**Problem to solve:**
Write each line exactly, from the line that holds "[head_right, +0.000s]" through the final line of the material, and no other line.

--- Data below ---

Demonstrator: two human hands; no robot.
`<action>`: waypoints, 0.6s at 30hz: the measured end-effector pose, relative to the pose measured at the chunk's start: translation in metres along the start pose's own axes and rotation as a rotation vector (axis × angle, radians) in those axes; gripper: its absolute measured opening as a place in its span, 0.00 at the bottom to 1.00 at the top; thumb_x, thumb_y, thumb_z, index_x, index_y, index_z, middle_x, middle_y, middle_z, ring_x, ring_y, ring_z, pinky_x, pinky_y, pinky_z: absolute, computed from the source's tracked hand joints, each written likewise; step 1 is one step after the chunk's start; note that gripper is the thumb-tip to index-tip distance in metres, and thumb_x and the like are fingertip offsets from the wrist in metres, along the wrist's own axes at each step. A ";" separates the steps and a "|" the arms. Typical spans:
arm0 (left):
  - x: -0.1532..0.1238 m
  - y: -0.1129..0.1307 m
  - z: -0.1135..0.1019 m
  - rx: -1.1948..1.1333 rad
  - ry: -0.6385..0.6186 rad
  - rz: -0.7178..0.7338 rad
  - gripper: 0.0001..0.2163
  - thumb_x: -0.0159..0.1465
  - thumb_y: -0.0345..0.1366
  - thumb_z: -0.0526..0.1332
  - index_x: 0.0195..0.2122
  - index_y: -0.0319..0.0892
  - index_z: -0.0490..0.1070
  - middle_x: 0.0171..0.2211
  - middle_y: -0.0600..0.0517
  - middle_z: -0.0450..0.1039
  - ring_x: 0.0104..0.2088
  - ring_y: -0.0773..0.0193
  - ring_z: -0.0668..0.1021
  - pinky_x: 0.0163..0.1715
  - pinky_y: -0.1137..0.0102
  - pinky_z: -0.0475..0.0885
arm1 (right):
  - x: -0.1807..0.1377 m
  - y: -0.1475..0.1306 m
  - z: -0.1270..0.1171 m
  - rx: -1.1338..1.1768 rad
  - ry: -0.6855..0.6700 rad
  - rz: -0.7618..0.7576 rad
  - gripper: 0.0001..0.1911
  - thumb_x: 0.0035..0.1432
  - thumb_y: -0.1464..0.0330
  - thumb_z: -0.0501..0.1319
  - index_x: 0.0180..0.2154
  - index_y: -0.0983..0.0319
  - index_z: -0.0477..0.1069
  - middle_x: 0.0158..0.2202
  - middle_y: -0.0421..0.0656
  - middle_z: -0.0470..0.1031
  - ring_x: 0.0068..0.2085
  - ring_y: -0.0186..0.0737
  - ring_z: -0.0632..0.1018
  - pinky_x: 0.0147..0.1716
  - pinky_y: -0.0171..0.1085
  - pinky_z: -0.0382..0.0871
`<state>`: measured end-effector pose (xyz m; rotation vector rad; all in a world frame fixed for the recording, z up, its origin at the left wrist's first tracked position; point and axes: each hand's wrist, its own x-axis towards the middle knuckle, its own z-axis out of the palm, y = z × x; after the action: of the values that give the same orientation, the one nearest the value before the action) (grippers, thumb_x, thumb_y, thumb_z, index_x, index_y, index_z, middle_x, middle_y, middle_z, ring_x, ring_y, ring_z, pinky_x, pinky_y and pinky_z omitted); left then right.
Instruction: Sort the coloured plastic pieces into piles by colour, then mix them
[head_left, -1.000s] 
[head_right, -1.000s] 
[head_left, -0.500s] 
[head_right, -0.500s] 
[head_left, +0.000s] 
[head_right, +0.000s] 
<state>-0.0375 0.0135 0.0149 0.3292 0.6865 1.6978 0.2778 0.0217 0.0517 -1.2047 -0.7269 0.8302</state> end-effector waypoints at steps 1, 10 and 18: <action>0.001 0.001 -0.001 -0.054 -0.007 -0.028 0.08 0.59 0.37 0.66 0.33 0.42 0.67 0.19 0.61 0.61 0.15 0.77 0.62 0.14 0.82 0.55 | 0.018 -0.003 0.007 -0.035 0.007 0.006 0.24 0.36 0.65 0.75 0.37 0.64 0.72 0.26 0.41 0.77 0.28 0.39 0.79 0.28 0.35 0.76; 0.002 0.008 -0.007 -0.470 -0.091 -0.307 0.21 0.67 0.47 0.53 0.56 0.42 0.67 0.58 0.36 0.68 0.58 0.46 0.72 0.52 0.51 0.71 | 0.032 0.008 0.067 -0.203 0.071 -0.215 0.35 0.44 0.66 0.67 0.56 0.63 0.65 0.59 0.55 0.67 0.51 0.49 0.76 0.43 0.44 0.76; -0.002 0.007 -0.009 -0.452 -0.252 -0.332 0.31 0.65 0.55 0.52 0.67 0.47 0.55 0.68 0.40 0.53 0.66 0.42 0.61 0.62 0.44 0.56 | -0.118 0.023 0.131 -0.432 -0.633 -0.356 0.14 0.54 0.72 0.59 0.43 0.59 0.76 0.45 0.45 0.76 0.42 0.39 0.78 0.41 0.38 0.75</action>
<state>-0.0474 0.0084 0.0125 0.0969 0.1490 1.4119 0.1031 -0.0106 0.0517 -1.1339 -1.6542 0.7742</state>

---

**Answer to the problem:**
[head_right, +0.000s] 
<state>-0.0375 0.0135 0.0149 0.3292 0.6865 1.6978 0.2778 0.0217 0.0517 -1.2047 -0.7269 0.8302</state> end-effector waypoints at steps 1, 10 and 18: <action>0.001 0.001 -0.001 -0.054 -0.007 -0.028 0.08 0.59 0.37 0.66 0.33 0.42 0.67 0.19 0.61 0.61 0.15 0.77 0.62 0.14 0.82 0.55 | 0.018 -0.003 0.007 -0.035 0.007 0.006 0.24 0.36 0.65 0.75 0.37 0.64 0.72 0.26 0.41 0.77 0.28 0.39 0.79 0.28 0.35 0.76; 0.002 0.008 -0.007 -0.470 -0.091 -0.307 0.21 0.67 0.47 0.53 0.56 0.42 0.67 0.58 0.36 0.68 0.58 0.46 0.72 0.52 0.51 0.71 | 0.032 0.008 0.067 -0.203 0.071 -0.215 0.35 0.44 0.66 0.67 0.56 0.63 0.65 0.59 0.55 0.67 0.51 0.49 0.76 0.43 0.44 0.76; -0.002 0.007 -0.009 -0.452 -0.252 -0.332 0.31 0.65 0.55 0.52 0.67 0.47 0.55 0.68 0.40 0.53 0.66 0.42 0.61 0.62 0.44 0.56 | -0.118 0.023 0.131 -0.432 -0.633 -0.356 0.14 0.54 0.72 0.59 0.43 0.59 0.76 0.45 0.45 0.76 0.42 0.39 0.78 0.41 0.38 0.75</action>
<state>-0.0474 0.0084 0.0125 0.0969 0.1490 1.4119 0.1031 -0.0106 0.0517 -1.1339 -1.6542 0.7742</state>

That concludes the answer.